Would you retype, word for word, the line with "Please tag the left" and every line after it through the end of the records below?
------ EXTRACTED MATERIAL
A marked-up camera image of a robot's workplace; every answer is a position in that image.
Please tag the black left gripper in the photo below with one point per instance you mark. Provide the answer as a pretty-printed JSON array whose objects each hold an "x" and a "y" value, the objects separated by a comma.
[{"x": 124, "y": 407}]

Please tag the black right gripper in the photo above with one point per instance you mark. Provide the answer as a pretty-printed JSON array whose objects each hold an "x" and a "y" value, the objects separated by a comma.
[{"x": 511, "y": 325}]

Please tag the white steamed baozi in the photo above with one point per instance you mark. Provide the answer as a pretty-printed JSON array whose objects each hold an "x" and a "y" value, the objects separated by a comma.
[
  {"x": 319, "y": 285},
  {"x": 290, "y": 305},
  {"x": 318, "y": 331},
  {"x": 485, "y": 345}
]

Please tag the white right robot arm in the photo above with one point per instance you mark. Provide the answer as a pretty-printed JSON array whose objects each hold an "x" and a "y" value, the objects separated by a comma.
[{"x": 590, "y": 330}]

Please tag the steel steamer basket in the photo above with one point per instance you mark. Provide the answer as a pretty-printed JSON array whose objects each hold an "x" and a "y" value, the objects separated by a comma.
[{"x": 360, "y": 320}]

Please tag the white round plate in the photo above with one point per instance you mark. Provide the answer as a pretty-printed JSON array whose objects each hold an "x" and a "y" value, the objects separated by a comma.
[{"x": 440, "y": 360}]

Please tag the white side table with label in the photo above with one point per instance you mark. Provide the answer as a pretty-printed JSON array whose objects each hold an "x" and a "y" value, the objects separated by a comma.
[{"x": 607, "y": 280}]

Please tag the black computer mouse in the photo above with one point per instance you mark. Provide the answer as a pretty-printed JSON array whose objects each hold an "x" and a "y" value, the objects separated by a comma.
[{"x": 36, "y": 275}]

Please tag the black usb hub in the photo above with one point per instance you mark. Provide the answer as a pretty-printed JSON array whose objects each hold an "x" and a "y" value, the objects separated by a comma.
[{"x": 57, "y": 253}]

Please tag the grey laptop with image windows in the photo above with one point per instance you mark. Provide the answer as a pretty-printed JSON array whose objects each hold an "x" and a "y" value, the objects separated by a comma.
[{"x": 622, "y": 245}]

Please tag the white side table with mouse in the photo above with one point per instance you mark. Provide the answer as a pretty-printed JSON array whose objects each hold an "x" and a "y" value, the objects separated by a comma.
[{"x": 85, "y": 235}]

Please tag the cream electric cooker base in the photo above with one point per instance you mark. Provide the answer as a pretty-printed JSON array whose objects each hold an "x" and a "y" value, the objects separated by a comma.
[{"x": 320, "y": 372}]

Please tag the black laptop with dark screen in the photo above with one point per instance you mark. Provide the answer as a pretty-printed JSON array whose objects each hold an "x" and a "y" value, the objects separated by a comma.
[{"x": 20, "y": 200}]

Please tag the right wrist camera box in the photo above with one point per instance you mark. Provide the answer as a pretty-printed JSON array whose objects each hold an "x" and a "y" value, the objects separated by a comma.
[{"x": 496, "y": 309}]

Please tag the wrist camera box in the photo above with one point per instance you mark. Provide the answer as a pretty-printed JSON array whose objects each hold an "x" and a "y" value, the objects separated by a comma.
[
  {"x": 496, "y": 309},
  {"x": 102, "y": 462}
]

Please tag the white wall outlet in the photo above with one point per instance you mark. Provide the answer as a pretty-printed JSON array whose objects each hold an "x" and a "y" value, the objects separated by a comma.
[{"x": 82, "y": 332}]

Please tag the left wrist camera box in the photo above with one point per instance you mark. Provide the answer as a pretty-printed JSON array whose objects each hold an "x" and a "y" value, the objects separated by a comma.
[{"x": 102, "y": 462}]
------------
▶ [RESULT]
Please tag the left wrist camera box in the photo above with one point per instance you mark. Provide the answer as a pretty-printed JSON array whose objects each hold an "x" and a "y" value, the objects separated by a comma.
[{"x": 102, "y": 462}]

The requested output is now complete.